Our History

Kwabena Danso

Kwabena Danso

In the summer of 2005, a group of Ghanaian college students at the University of Ghana hosted an event to provide achievement awards to exemplary teachers and pupils from the public schools in their hometown. The schools in Yonso (a town of about 5,000 people) faced major problems — a lack of educational resources, a shortage of teachers, a lack of basic facilities, and many other obstacles. So, the college students created their own organization dedicated to supporting local education. They called themselves the Yonso Students’ Union, and their goal was to help other children achieve what they themselves had achieved — admittance into college. Led by a psychology major named Kwabena Danso, they raised funds to accomplish their goals completely independent of foreign donors or NGOs.

That same summer, a University of Vermont senior named Nick Caccavo was preparing for a semester of study at the University of Ghana. Upon arriving in Ghana that August, he saw firsthand the fact that millions of Ghanaians have no access to basic health care, liveable housing, or adequate nutrition. However, like many of his fellow American students traveling abroad in Africa, he felt overwhelmed and unsure how to make a difference in the addressing the poverty of his host country.

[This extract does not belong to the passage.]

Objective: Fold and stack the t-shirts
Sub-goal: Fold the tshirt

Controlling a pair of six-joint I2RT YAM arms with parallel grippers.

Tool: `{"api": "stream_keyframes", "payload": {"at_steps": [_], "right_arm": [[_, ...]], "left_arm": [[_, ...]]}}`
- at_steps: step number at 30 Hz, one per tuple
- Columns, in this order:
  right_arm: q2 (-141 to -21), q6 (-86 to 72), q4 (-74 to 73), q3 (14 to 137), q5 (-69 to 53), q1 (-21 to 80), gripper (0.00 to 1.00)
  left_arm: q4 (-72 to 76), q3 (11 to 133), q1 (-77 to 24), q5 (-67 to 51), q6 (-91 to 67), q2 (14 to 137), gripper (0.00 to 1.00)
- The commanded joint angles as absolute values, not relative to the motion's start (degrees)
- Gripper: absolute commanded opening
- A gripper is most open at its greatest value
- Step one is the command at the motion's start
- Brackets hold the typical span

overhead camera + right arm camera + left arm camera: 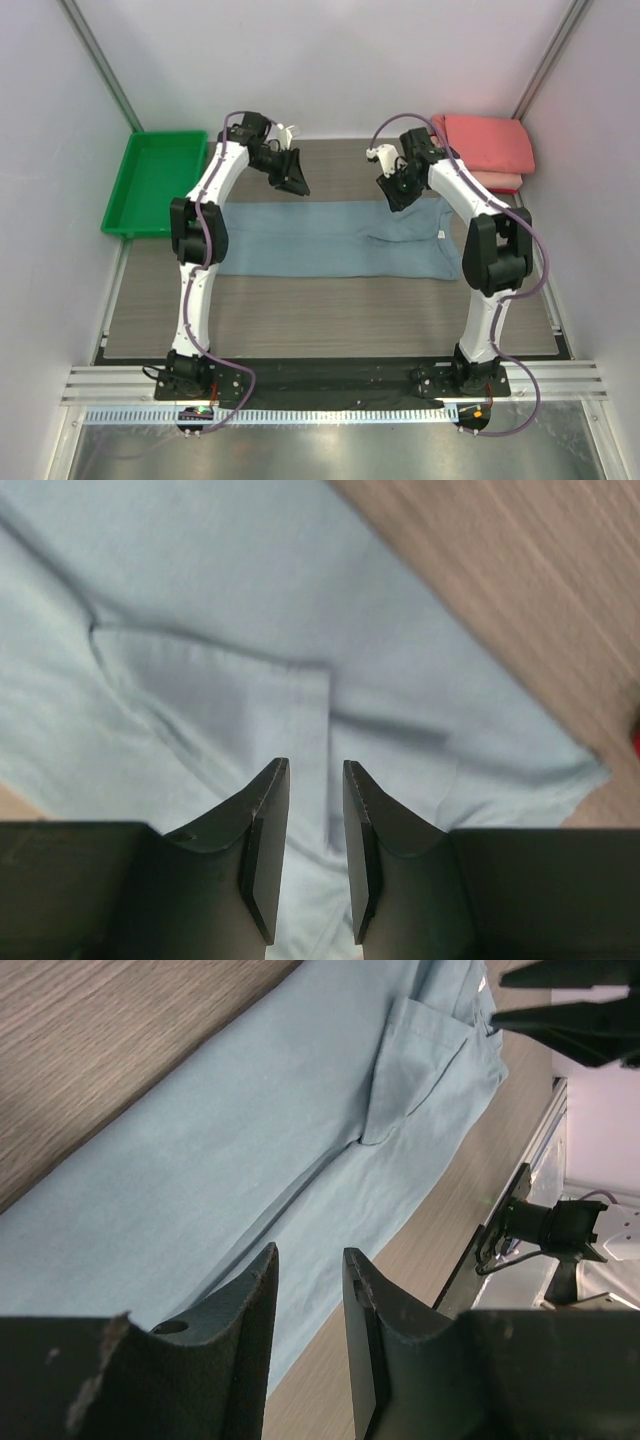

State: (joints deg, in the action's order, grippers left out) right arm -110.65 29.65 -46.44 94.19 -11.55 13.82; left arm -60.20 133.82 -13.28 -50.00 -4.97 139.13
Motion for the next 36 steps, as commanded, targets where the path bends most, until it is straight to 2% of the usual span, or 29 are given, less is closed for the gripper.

American students visiting Yonso

American students visiting Yonso

Danso met Nick and a group of other American students shortly after they arrived at the University. Recognizing that the Yonso Students’ Union could benefit enormously from networking with international students, Danso invited several Americans (including Nick) to travel across Ghana to visit Yonso. The efforts of the Yonso Students’ Union were apparent in the small town, most visibly in the new school library that had been built largely due to active fundraising by the organization. But as Danso pointed out, the library contained only a few shelves of books. To the Americans who had been searching for an answer to the question of “what can we do to help?”, the empty library seemed like an invitation to get involved. To Danso, and to the schools of Yonso, the involvement of the Americans opened up a world of possibilities.

For the remainder of their semester in Ghana, the American students worked with Danso and the Yonso Students’ Union to make plans. Together, they filmed an amateur documentary about Yonso and the struggle for education in rural Ghana. They brainstormed ideas about how the resources available in the US could best be used to help Yonso. By 2006, the American students were back home — but for Nick, the work was just beginning.

Nick and Sonja before the shipmen

Nick and Sonja before the book shipment

Nick spent his last semester at the University of Vermont organizing a drive to collect schoolbooks to stock the library he’d seen in Yonso. He rallied help from his family and friends to ultimately send more than ten thousand pounds of books across the Atlantic. By the time the books had been collected, packaged, and shipped — paid for with funds raised by Nick and his friend Sonja Good Stefani — the book drive had begun to resemble a coherent organization. Nick, Sonja, and several other friends decided to form a board, and the Yonso Project was born as an incorporated nonprofit in 2006.

Since 2006, the Yonso Project has grown steadily both in the US and in Ghana. We have members and regular donors in communities, colleges, and high schools across the US, many of whom have now been supporting the Yonso Project for years. In Ghana, our programs have met with such high demand that we operate in four communities with a permanent office in the community of Apaah. We have provided educational assistance to hundreds of students and to several local schools, and our microlending program has provided over $40,000 in loan capital to struggling families. But as the Yonso Project has grown and its mission has evolved, we have remained an organization that is administered by individual volunteers and funded primarily by individual donors. Nine years later, Danso, Nick, Sonja, and others are still working together to make the YP a success.